Let’s be clear: The construction industry has been lagging behind in technological development. With a few exceptions, such as structural calculation programs, most techniques used for planning, scheduling, budgeting, and construction remain unchanged for decades. They rely on basic software support that performs operational tasks but fails to integrate different actors in the process.

Most ongoing construction projects face similar issues to those encountered forty years ago:

– Budget estimates often deviate.
– Architectural plans are incomplete, leading to on-the-go problem-solving during construction, sometimes requiring demolition and reconstruction of completed sections.
– Overly ambitious project schedules, without accurate performance studies, often result in longer-than-expected completion times.
– Poorly designed technical plans or plans that fail to account for intersections or clashes between elements, discovered during construction when it’s challenging to resolve.
– Tender documents (public or private) with incomplete information, leading to subsequent contractor claims.

Many jest about needing to hire two companies to estimate costs independently and then adding the totals together to get an accurate estimate. There’s also a widespread belief that project completion times will likely double from the initially promised duration.

A colleague rightly suggests that every time construction begins on a new project, it feels like reinventing the wheel, owing to a lack of capitalizing on past experiences.

Fortunately, this is changing due to the rapid adoption of emerging technologies in the sector.

The most significant development is Building Information Management (BIM):

BIM is a collaborative work system based on managing a single repository containing all designs (architectural, structural, plumbing, electrical, and special installations) in a 3D model. This creates a “digital twin” of the future construction, visualizing all intersections and missing details BEFORE work begins.

This allows for quick planning adjustments and joint resolution of missing details during the planning phase. It ensures a completely constructible design, leading to more accurate budgets and project schedules.

BIM isn’t limited to the planning phase. It’s also used for post-construction control, providing real-time 3D information for detailed comparison with the initial plans, resulting in faster adjustment decisions.

Benefits of BIM include:

– Identifying and solving potential issues during planning, leading to smoother coordination, reduced rework, and early conflict detection.
– Shorter construction times and faster deliveries.
– Doing more with fewer resources, reducing human error and increasing reliability.
– Automation is at the heart of BIM technology, optimizing design and construction processes with sophisticated software that simplifies complex tasks, increases precision, and minimizes errors, ultimately optimizing costs, times, and reducing unforeseen events.

In addition to BIM, other complementary tools include:

– Artificial intelligence and machine learning, which analyze data from previous projects for insights to use in new projects.
– 3D printing for rapid and reliable construction.
– Augmented reality for immersive design visualization before construction.
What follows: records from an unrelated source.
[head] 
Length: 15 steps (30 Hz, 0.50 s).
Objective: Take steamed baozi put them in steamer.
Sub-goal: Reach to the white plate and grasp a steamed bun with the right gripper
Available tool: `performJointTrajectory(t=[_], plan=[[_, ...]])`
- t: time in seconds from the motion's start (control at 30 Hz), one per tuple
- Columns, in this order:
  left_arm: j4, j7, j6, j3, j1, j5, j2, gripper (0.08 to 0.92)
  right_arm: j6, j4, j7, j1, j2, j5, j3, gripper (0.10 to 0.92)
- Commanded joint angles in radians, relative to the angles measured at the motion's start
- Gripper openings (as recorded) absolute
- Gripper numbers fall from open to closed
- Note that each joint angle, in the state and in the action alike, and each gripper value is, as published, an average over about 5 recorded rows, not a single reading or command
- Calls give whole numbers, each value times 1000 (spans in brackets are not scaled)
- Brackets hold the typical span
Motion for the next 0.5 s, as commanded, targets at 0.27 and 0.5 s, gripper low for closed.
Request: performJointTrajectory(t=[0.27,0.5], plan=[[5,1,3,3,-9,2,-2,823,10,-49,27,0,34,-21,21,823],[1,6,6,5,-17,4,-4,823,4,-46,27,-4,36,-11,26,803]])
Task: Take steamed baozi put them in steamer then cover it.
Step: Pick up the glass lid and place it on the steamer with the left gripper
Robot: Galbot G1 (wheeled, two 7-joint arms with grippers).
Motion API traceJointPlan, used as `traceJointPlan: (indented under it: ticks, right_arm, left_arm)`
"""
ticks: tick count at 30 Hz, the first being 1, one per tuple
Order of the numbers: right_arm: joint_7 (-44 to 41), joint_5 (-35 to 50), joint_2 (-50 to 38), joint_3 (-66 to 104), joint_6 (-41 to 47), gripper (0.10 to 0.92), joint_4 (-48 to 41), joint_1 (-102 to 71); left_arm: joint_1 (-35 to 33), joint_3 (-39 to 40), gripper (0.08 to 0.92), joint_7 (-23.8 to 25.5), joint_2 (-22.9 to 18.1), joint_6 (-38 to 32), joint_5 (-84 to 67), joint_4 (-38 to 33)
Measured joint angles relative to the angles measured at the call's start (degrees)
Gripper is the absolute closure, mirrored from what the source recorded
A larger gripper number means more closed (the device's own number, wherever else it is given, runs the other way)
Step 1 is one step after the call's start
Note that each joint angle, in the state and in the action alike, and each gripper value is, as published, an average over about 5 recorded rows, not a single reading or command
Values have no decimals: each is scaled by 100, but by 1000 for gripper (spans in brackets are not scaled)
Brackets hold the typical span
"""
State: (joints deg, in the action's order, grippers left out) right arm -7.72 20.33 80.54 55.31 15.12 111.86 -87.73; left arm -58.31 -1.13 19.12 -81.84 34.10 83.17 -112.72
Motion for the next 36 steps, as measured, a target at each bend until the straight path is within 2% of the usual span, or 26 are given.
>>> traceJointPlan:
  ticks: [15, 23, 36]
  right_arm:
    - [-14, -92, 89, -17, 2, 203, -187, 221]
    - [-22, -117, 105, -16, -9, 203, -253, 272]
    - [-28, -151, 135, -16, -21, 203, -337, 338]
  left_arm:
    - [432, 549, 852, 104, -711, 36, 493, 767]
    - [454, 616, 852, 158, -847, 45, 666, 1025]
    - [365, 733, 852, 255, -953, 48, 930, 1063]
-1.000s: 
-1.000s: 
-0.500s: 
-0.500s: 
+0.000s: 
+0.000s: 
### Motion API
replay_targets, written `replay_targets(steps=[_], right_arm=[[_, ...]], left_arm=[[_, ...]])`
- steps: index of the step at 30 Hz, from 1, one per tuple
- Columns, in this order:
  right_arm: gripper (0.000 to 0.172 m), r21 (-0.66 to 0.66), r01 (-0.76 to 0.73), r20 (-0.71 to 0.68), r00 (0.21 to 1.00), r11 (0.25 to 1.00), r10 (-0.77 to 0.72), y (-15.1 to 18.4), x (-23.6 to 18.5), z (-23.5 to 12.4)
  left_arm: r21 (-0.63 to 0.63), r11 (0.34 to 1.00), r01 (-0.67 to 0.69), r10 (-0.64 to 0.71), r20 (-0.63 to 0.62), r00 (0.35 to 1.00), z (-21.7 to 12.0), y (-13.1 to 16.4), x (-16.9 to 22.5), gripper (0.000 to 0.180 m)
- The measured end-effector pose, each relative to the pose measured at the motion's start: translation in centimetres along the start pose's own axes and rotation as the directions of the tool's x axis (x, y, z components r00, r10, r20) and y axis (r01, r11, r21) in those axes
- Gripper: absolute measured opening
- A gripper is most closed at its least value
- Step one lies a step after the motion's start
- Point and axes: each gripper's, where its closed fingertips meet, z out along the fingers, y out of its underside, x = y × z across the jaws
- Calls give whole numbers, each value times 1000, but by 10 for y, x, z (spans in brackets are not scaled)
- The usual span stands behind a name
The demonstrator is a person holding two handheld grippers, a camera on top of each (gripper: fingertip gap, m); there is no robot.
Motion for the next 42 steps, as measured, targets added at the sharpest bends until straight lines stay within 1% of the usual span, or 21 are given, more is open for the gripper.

These tools herald a transformative future for the construction sector. Those who fail to embrace them risk falling behind in the competition.

Although BIM was conceptualized in the 1970s and the first software, “Archicad,” was released in 1980, it’s only in the last decade that it has gained widespread adoption. As of February 2024, major construction firms have dedicated BIM teams and are abandoning traditional 2D designs. Public tenders increasingly require this technique.

Smaller companies lag behind due to licensing costs, particularly Autodesk’s high annual fees. However, there’s a global effort to develop open-source BIM programs, which could democratize this technology further.

Welcome to the future!

Finally, the construction sector is catching up with technology. It’s about time!